Goal of the exercise
Transcribe, exactly and in full, every line from the one including "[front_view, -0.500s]" to the end of the listing.

- Opening Delimiter -

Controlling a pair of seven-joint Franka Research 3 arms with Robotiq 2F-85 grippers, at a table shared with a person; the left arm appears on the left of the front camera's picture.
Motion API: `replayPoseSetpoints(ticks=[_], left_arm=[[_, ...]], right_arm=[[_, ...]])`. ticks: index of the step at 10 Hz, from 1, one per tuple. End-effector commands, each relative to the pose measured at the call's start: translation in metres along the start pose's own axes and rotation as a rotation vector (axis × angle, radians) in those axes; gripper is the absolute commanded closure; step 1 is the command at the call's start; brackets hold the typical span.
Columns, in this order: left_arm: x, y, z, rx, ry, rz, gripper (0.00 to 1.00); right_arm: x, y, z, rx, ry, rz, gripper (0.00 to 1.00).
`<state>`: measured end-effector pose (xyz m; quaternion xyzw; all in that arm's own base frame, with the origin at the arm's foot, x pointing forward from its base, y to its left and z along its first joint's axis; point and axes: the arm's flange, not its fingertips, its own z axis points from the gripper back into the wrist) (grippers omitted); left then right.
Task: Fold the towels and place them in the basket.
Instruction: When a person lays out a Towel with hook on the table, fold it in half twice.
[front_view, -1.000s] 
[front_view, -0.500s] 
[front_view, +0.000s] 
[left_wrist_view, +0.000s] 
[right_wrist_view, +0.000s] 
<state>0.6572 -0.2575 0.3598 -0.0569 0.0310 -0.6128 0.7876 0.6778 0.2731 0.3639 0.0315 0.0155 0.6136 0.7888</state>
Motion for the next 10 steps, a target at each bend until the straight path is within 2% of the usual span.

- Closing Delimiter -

Solved problem
[front_view, -0.500s] 
[front_view, +0.000s] 
[left_wrist_view, +0.000s] 
[right_wrist_view, +0.000s] 
<state>0.6572 -0.2575 0.3598 -0.0569 0.0310 -0.6128 0.7876 0.6778 0.2731 0.3639 0.0315 0.0155 0.6136 0.7888</state>
Motion for the next 10 steps, a target at each bend until the straight path is within 2% of the usual span.

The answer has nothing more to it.